During the summer, on a routine ultrasound check-up, I was told that something didn't look right. Not just something - several somethings. While most pregnant ladies get 3 ultrasounds before delivery, I did about 10. 

During the summer, there were no answers, only concerns. And come September I went right back to work. New school. New community. Same stresses. Only this time I got to add the waiting, the wondering, the follow-ups, and the "we just want you to be prepared" speeches. By October, reading for pleasure was no really a thing. Very few things were pleasurable. So I ducked out. The other Curious members knew that I hadn't finished the book, and it wasn't the first time so who cares? Even if I didn't even start the book, I could wear the cone of shame, right? I signed on, met with the girls and told them "I'm out." They went live. I watched live. I felt a little more broken inside. I was already broken. 

By November, on a routine check-up, my doctor told me that I had to be done. I was spending every last shred of myself just trying to fulfill my promise of making it to report cards that the stress of everything was wearing me and the baby down too much. I was just supposed to be gone for an hour in the morning. I had my sub-plan set up to get by until noon. By morning recess I was back at work, handing in my notice of critical illness. I have never felt so defeated. I cried so hard. I was so ashamed of myself.

Why Curious Endeavourances didn't go on without me, well, that was a decision made by the other members. I had a lot of recovery to make up for in other areas. Despite my guilt. I had to admit that I really did need that break - that break down. 

Once I already considered myself to have failed (my biggest fear in everything), I had to take the help that was forced upon me. I needed it. Finally I was accepting it. I agreed to take medications that would actually allow me to eat and sleep again. It really does make a huge difference when drinking water hurt too much to handle. 

I wasn't trying to be a superwoman. I knew that pregnancy was supposed to be uncomfortable, and honestly, I used to endure worse pains so I was using that as a standard of measurement. But not eating well and hardly sleeping on top of stressing about everything, you can imagine what I felt. 

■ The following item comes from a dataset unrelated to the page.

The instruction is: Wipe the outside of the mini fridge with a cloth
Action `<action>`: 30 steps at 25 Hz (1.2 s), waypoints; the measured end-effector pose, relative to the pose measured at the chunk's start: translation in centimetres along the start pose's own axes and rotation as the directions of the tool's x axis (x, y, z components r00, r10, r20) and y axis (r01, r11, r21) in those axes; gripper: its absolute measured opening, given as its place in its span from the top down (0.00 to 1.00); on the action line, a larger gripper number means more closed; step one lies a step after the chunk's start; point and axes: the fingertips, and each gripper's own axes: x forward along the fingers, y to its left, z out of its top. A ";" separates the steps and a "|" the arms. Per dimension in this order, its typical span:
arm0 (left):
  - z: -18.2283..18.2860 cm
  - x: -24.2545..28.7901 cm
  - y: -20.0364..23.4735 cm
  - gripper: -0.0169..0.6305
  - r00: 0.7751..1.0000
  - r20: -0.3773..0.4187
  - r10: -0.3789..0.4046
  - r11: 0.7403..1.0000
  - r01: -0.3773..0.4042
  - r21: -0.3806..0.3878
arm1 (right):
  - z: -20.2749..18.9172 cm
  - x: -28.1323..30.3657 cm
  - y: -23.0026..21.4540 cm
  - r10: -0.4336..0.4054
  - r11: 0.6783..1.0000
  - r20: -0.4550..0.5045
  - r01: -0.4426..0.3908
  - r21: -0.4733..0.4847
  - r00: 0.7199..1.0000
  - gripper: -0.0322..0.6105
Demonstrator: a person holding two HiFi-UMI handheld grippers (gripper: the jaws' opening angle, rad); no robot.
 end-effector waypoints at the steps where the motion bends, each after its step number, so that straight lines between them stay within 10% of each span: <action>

If you followed my Goodreads updates, then you know that somewhere in all of this is a happy ending. Maybe just not as happy as you'd like to think.

I had my baby. I was prepared for the intensive care and potential surgery that my little one would need. Nonetheless, it wasn't easy enduring all that I had only to have the baby wheeled out right away. He would be 13 hours old before I was able to hold him for the first time. 

We found out that the things we were preparing for, weren't the things that our little one was suffering with. No one knew exactly what, and to this day there are only theories as to why. Just a few more days, they told us. Christmas came and went, then New Years. We waited for a room to open up at the Children's Hospital, and then we continued to wait. My husband and I lived in the hospital with our baby for two and a half months. 

We're all home now. It's been a whole week. The little one still isn't 100%, but we've made more progress than the doctors even expected. Why we aren't wheeling an oxygen tank around with him is a mystery. I was told that most children with respiratory issues grow out of their oxygen tank by two years old. That's what I was expecting. He's our little anomaly.

So why am I going into all of this here and now? So that it can be behind me. Family and friends have been following this journey for a long time now and it's not over yet. I'd just rather be honest about why this lost time happened, and now that I've said it, I'd prefer not to have to address it publicly again, at least not on this medium. 

It will still be slow coming, but the site and blog will be back to writing-related things. I'm not gone, just finding new ways to navigate through life. I think I'm doing okay.